Food, Morale, and the Psychology of Being Far From Home

Food, Morale, and the Psychology of Being Far From Home (Image Credits: Unsplash)
Food, Morale, and the Psychology of Being Far From Home (Image Credits: Unsplash)

The cookie experiment was not just a publicity stunt. It was rooted in a real and well-documented psychological need. Promoting psychological well-being through food is crucial for astronauts’ mental health during long-duration missions, and enhancing the variety, taste, and comfort aspects of space food can contribute to astronauts’ overall happiness, morale, and sense of connection to Earth.

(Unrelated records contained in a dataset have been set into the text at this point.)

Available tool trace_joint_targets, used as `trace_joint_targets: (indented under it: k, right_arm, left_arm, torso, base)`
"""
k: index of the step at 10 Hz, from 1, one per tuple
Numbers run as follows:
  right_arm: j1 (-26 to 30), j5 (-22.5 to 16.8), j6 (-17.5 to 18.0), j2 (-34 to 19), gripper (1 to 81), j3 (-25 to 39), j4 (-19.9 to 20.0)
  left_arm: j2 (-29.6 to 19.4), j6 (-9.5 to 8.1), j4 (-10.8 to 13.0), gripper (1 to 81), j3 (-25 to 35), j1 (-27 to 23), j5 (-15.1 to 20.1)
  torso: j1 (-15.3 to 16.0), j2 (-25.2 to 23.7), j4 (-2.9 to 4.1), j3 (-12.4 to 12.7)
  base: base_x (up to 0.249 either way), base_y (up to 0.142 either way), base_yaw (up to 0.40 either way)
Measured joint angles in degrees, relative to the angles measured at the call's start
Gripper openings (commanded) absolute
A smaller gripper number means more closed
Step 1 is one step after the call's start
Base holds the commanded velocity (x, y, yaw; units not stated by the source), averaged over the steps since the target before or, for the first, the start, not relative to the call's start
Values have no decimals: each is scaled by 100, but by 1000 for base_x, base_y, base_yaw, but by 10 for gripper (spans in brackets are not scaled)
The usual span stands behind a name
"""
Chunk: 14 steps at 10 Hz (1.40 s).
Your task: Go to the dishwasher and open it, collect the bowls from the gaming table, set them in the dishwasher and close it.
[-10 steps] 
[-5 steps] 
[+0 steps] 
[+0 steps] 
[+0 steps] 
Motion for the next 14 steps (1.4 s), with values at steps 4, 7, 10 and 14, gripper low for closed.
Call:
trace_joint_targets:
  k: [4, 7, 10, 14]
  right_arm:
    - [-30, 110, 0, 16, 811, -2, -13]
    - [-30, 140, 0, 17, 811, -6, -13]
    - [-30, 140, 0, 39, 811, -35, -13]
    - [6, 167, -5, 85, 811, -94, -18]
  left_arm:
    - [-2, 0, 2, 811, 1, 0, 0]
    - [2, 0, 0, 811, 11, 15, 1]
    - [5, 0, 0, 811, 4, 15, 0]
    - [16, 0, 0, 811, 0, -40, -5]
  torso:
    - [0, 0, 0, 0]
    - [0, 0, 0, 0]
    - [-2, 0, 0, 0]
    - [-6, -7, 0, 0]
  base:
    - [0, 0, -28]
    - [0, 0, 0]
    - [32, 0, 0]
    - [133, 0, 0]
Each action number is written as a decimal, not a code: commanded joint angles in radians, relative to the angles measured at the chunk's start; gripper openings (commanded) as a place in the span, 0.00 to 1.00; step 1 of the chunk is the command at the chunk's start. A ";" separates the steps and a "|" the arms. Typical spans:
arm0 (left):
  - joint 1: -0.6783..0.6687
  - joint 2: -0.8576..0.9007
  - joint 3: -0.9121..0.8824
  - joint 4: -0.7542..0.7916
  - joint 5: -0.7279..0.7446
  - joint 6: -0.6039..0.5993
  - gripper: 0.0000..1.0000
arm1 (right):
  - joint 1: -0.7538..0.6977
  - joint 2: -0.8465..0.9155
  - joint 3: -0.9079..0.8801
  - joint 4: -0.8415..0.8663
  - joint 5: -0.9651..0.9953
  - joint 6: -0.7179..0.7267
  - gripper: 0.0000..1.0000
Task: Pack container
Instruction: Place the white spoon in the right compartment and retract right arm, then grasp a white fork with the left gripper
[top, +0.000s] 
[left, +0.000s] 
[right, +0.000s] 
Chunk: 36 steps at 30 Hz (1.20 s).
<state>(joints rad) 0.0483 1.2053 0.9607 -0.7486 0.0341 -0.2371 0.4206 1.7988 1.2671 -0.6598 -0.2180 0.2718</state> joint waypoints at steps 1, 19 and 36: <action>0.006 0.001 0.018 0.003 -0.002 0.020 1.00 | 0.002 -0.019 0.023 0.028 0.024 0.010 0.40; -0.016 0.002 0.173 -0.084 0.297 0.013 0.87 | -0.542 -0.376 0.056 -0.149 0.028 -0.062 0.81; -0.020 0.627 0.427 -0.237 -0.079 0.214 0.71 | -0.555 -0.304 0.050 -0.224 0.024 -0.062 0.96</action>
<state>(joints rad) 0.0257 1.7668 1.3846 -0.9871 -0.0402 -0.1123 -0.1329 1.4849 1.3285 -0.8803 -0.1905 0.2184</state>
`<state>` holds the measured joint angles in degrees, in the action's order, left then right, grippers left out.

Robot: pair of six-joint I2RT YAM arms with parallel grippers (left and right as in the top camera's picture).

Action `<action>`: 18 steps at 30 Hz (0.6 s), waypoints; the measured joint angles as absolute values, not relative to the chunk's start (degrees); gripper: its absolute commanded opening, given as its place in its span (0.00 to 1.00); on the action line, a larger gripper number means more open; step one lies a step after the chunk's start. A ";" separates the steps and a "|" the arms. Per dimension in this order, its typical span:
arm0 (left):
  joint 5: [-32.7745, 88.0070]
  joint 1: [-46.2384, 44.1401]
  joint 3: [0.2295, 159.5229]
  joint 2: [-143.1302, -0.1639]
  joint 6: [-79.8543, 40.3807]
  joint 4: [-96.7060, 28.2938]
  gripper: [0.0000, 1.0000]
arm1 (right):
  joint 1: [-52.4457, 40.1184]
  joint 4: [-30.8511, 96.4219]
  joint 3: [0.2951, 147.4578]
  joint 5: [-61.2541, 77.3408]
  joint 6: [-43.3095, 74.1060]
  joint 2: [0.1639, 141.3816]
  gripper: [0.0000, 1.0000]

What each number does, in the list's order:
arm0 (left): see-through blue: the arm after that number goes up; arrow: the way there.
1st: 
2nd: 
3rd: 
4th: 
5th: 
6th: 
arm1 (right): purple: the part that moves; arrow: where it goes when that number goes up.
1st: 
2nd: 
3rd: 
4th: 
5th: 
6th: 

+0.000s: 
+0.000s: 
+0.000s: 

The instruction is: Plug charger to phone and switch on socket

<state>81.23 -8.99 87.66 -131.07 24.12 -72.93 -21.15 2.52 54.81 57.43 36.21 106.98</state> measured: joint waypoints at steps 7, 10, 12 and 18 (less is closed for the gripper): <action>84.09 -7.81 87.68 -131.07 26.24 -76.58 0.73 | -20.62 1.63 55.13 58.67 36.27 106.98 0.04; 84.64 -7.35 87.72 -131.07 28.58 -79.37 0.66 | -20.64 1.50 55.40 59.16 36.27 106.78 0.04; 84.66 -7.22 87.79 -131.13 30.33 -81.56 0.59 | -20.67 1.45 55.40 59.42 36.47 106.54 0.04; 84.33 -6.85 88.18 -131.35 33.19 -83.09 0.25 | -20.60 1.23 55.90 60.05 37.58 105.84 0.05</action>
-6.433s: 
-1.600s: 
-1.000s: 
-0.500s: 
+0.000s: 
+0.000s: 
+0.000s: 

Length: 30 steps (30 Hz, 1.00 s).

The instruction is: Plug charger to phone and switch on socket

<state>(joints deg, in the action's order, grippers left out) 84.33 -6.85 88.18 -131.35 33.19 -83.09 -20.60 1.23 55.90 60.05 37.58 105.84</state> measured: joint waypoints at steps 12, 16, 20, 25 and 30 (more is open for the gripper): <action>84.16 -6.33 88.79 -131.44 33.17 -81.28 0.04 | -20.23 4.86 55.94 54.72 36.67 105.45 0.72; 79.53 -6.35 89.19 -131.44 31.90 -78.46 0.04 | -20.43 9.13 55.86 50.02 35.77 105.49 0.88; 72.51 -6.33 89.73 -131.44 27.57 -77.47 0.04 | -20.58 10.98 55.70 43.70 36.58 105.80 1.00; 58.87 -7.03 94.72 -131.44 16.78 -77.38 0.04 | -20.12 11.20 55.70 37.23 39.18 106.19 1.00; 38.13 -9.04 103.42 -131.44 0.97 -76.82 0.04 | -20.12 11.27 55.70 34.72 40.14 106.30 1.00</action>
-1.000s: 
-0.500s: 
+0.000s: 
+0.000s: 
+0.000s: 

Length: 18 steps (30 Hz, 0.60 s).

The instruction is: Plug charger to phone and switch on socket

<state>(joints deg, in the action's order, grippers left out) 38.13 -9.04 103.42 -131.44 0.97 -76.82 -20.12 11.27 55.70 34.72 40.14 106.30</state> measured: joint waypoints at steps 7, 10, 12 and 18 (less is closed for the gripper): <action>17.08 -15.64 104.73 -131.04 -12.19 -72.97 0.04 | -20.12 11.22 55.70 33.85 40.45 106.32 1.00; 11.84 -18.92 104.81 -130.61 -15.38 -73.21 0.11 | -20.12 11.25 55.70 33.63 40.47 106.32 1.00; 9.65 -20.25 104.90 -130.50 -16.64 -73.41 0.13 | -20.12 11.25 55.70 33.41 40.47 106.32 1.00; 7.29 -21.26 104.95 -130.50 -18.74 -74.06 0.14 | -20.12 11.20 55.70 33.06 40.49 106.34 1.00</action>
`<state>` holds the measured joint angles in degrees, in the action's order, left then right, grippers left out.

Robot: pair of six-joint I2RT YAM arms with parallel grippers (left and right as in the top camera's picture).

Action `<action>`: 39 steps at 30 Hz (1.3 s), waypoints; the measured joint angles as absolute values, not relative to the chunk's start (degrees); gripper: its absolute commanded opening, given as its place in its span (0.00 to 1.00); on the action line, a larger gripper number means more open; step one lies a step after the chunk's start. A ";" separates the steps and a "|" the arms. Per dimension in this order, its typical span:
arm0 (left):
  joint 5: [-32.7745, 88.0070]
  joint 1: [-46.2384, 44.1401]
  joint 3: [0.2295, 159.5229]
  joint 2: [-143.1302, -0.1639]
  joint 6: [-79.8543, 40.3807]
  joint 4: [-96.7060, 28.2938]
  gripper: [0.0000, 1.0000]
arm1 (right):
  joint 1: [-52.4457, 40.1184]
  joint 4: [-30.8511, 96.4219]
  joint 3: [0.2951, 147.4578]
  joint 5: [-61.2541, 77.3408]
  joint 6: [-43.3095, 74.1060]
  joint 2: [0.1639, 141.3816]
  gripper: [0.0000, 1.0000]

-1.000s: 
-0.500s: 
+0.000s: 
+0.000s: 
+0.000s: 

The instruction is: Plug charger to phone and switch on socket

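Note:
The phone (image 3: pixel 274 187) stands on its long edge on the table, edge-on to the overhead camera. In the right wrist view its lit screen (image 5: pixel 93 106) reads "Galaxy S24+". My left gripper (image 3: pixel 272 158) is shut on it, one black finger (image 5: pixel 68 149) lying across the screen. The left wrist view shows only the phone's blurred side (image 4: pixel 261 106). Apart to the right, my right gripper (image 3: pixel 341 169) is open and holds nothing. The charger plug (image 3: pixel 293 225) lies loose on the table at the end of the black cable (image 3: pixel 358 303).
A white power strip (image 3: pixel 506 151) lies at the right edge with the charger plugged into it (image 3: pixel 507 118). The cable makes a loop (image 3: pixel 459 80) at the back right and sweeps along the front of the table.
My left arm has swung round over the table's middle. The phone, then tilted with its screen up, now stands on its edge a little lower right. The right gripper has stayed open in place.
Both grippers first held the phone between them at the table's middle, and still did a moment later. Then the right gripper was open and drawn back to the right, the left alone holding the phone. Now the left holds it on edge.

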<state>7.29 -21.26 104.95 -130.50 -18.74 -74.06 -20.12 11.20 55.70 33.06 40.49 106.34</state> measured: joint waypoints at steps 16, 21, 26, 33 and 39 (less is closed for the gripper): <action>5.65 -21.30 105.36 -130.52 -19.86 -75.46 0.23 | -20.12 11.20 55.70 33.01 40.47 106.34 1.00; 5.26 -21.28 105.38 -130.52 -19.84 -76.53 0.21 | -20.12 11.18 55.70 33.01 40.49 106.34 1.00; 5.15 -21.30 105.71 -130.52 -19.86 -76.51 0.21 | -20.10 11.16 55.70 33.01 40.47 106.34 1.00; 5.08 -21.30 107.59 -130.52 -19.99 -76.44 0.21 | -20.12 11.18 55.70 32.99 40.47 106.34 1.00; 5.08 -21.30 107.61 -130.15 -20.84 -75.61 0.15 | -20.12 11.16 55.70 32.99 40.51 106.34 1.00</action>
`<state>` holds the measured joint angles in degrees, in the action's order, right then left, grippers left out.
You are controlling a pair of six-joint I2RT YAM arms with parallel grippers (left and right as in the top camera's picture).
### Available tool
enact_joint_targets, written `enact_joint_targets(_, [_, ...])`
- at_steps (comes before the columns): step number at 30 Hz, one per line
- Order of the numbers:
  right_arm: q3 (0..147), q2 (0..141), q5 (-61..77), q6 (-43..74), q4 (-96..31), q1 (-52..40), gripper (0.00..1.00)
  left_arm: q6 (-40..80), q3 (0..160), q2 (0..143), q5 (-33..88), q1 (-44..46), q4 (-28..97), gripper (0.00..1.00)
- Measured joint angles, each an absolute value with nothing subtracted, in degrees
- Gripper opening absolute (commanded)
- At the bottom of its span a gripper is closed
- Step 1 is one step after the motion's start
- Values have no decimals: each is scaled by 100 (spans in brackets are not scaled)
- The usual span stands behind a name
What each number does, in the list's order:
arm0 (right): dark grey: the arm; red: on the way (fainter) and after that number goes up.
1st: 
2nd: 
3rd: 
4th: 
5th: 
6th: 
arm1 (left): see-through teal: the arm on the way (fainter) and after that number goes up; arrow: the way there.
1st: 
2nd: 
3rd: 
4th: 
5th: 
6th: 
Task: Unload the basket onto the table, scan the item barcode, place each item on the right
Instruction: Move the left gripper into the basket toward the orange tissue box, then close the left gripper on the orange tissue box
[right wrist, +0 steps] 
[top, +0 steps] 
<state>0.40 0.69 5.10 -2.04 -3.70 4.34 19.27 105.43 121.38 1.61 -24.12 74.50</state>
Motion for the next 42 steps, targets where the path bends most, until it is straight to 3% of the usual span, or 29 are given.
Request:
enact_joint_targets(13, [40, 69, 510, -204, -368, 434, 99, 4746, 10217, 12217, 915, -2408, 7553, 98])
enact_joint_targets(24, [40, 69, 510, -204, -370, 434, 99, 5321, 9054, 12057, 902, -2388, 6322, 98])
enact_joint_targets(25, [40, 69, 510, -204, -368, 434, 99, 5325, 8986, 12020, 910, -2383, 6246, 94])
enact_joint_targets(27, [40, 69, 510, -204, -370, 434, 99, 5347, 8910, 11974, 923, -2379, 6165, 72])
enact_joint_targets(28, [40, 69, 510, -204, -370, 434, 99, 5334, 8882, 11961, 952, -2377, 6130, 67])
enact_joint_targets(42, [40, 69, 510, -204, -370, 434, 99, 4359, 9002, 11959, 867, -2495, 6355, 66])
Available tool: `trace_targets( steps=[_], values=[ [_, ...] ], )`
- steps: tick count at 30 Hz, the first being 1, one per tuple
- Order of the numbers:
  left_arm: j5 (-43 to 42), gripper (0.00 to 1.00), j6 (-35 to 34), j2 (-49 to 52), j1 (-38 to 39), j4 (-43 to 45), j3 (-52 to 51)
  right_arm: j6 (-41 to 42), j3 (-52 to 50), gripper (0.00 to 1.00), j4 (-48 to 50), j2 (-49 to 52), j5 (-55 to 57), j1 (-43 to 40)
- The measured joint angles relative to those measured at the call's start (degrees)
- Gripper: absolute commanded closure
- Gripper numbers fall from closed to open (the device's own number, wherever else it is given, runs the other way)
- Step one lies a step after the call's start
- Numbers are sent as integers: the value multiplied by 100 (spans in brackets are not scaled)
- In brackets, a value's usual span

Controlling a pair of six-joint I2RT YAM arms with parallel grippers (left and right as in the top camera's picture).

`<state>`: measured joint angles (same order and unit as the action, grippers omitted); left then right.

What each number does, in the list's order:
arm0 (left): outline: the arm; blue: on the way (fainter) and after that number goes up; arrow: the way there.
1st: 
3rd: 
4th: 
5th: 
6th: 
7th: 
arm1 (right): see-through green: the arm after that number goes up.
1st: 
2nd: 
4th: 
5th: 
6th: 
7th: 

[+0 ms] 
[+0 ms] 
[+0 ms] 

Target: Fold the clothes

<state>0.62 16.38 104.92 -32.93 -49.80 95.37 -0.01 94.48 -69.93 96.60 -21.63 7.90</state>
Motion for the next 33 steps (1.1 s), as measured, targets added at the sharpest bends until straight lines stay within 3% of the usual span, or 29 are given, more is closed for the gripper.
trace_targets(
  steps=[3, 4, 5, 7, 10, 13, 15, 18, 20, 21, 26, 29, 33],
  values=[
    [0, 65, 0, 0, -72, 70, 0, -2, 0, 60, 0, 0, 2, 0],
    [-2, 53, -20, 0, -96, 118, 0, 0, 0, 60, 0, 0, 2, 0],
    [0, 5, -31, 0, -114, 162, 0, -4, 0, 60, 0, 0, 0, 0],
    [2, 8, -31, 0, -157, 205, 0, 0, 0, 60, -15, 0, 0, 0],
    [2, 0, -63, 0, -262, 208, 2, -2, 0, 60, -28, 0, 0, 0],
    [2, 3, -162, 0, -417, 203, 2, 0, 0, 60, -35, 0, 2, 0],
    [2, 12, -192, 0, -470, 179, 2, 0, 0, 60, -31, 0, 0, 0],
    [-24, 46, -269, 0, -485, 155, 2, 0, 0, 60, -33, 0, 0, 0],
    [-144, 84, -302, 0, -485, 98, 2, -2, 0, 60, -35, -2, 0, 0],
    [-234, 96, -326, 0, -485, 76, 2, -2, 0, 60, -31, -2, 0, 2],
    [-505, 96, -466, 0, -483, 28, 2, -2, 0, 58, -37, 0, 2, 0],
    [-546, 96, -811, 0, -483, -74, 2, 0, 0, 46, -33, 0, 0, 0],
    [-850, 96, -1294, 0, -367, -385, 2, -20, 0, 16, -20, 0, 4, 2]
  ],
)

The need for a space food system goes beyond nutrition. There are social and well-being benefits. Knowing that you have access to a variety of healthy foods keeps morale up, and the ability to share or trade high-value food items with fellow astronauts can create goodwill and a desire to cooperate. During the simulated manned landing on Mars experiment MARS500 in Russia, many subjects showed “diet menu fatigue” and even became tired of their favorite food. For missions measured in years rather than months, this is a serious operational risk.

What This Means for the Road to Mars

What This Means for the Road to Mars (AlexanderVanLoon, Flickr, CC BY-SA 2.0)
What This Means for the Road to Mars (AlexanderVanLoon, Flickr, CC BY-SA 2.0)

According to researchers, there is currently no solution to the nutrition roadblock for Mars missions. There is currently no system designed to supply astronauts with the needed nutrition for any long-duration spaceflight, and researchers write that “currently, no food system exists to meet the nutrition, acceptability, safety, and resource challenges of extended exploration missions, such as a mission to Mars.”

Experts hope that the cookie experiment will add some freshly baked options to the menu currently available in orbit, something that is particularly important as scientists prepare for extended missions to the Moon and Mars. Zero G Kitchen also has future plans for trays that could allow grilling, pan cook, and griddle modes of cooking using the same oven aboard the space station. The ambition has always been a full space kitchen, not just a single novelty cookie.

From Expeditions 59 through 70, astronauts aboard the ISS used the oven to bake a variety of foods, most notably cookies, building a body of knowledge that did not exist before 2019. As former NASA astronaut Mike Massimino put it, “We now know this can be done,” and the success of this experiment opens “the door for other opportunities to cook things.”

A chocolate chip cookie, in the end, turns out to be a surprisingly precise scientific instrument. It reveals how heat moves without gravity, how long familiar chemistry takes to work under alien conditions, and how much a small comfort can matter when you are 250 miles above the planet you call home. The price tag was absurd. The science was real. The smell, by all accounts, was worth it.